Start of Data listing

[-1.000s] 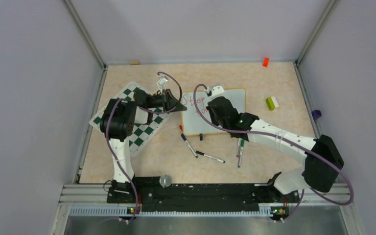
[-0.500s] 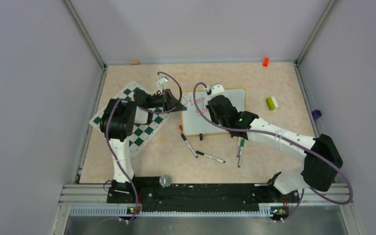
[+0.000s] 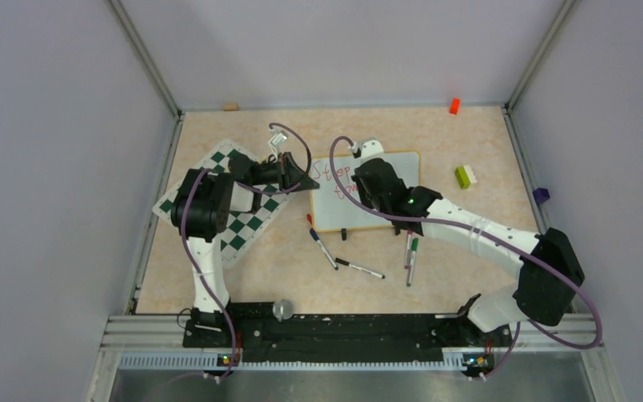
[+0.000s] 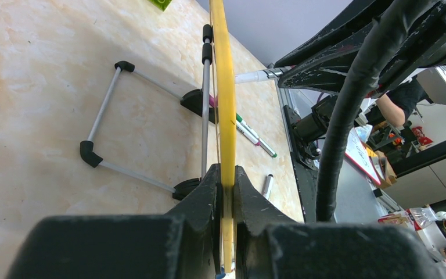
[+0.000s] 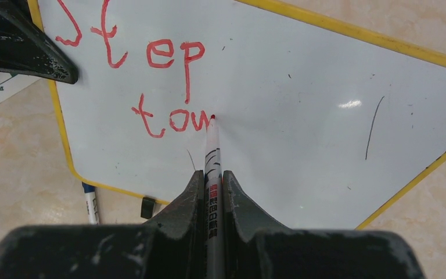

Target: Write a sentence on the whiteboard

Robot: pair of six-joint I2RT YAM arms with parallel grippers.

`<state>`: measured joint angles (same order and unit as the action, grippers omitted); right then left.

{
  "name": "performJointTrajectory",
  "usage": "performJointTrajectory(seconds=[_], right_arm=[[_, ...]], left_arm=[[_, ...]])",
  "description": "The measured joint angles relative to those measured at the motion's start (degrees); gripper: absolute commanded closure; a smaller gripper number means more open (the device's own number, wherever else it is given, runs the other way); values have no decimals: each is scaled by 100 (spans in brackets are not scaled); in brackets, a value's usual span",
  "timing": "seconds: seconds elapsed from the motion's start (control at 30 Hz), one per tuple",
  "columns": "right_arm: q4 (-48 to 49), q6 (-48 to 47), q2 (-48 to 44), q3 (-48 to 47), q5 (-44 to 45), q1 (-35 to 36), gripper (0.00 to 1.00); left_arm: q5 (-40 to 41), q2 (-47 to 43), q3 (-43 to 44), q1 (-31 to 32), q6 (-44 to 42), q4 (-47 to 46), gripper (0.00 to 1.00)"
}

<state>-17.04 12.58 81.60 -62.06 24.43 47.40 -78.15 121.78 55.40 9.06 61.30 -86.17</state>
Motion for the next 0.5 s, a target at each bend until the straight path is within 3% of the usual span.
performJointTrajectory(seconds=[0.5], right_arm=[[-31,2,-529,192,-9,-55,100]], left_arm=[[-4,0,0,0,0,-4,100]])
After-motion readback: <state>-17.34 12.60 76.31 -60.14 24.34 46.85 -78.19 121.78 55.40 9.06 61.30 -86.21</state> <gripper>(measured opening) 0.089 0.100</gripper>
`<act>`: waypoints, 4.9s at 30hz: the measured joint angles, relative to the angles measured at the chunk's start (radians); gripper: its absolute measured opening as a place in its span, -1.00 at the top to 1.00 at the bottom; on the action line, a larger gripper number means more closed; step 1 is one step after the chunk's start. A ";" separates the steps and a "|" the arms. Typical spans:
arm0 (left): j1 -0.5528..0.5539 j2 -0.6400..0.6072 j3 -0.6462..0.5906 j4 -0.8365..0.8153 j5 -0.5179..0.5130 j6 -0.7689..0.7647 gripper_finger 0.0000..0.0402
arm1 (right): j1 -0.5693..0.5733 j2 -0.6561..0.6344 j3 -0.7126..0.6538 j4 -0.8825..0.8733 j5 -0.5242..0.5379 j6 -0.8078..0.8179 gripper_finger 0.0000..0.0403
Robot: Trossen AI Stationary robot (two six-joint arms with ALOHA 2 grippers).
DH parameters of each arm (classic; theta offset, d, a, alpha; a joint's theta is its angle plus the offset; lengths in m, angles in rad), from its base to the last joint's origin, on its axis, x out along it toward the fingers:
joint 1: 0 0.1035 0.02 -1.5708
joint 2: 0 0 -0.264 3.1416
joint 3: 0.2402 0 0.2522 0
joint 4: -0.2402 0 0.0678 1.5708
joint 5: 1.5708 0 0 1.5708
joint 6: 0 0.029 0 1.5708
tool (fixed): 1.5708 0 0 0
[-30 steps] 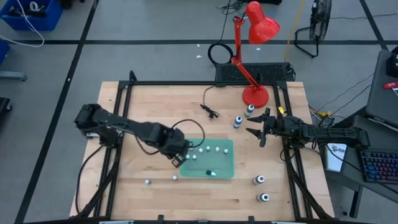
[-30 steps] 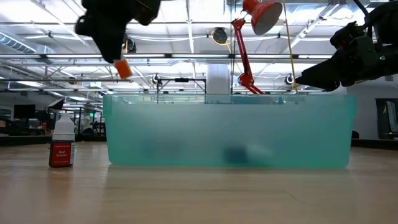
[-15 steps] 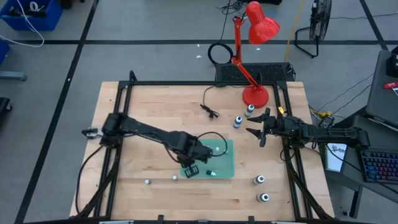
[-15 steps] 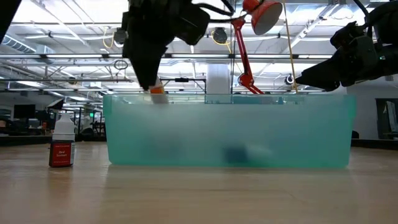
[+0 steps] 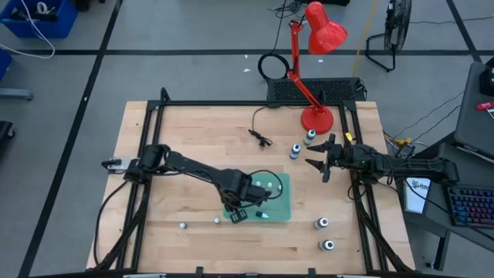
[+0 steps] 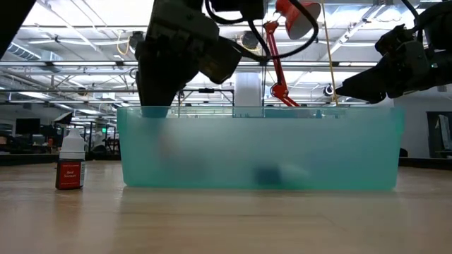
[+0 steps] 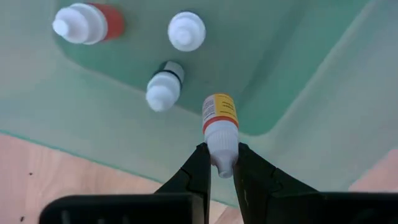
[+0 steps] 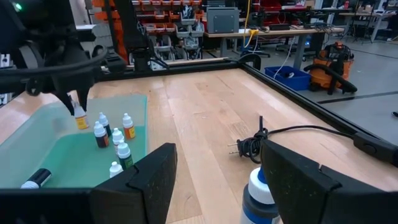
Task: Pick & Place food coloring
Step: Put the small yellow food coloring bottle into the light blue bin, then put the small white food coloring bottle into the light blue bin
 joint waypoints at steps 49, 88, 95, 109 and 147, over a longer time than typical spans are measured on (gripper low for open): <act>-0.071 -0.207 0.053 0.021 -0.300 -0.058 0.22 | 0.000 0.000 0.000 0.000 0.000 0.000 -0.10; -0.284 -0.302 -0.531 0.510 -0.210 -0.591 0.22 | 0.000 0.000 0.000 0.000 0.000 0.000 -0.10; -0.274 -0.302 -0.549 0.535 -0.194 -0.569 0.22 | 0.000 0.000 0.000 0.000 0.000 0.000 -0.10; -0.267 -0.302 -0.549 0.544 -0.165 -0.542 0.23 | 0.000 0.000 0.000 0.000 0.000 0.000 -0.10; 0.017 -0.206 0.038 0.139 -0.230 0.240 0.77 | 0.000 0.000 0.000 0.000 0.000 0.000 -0.10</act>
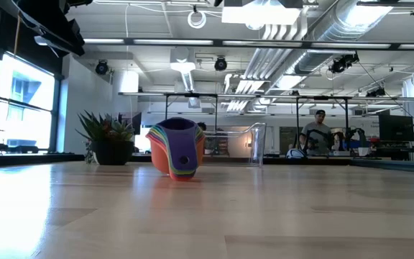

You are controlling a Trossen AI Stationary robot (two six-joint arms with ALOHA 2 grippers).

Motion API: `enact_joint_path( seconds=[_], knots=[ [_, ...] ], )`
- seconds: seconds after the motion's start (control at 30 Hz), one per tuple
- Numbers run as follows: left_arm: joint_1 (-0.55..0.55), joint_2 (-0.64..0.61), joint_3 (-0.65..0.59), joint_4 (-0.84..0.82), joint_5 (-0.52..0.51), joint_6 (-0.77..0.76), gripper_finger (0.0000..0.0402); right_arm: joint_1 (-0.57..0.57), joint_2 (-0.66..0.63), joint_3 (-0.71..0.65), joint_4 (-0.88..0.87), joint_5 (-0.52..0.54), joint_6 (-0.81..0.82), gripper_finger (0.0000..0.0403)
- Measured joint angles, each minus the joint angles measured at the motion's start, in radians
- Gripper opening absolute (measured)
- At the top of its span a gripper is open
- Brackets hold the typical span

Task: Nest measuring cups in basket
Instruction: Put the nested measuring cups into the transparent bin

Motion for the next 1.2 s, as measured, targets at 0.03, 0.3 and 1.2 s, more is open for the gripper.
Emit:
enact_joint_path(
  seconds=[0.03,0.3,1.2],
  knots=[
    [0.0,-0.001,0.0,0.0,-0.002,0.007,0.0104,0.01,0.001,-0.006,-0.002,0.004,0.018,0.0059],
    [0.0,-0.005,0.0,-0.023,-0.003,0.045,0.0104,0.051,-0.001,-0.111,0.071,-0.001,0.153,0.0157],
    [0.0,-0.004,0.0,-0.023,-0.028,0.067,0.0104,-0.037,0.0,-0.422,0.439,0.078,0.117,0.0273]
  ],
)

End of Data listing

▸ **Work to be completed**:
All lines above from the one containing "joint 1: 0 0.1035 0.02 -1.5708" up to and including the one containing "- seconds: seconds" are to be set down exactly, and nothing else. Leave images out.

▸ **Written answer**:
joint 1: 0 0.1035 0.02 -1.5708
joint 2: 0 0 -0.264 3.1416
joint 3: 0.2402 0 0.2522 0
joint 4: -0.2402 0 0.0678 1.5708
joint 5: 1.5708 0 0 1.5708
joint 6: 0 0.029 0 1.5708
tool (fixed): 1.5708 0 0 0
[-30 steps] 
[-30 steps] 
[-15 steps] 
[-15 steps] 
[+0 steps] 
[+0 steps] 
[+0 steps] 
[+0 steps] 
Task: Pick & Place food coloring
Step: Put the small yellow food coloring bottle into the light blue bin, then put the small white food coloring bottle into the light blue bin
 joint waypoints at steps 49, 88, 95, 109 and 147, over a longer time than typical spans are measured on (gripper low for open): <act>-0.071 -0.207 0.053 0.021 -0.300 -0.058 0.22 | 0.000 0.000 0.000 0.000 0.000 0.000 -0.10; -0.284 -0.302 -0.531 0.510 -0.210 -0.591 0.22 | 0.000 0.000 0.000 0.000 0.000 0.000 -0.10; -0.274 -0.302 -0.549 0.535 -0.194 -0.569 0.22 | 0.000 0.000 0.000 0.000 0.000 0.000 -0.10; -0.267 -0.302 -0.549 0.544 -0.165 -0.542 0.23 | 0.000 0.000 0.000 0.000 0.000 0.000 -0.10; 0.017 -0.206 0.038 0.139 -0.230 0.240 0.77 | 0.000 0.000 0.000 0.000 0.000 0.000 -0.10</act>

You are controlling a Trossen AI Stationary robot (two six-joint arms with ALOHA 2 grippers).

Motion API: `enact_joint_path( seconds=[_], knots=[ [_, ...] ], )`
- seconds: seconds after the motion's start (control at 30 Hz), one per tuple

This completes the response.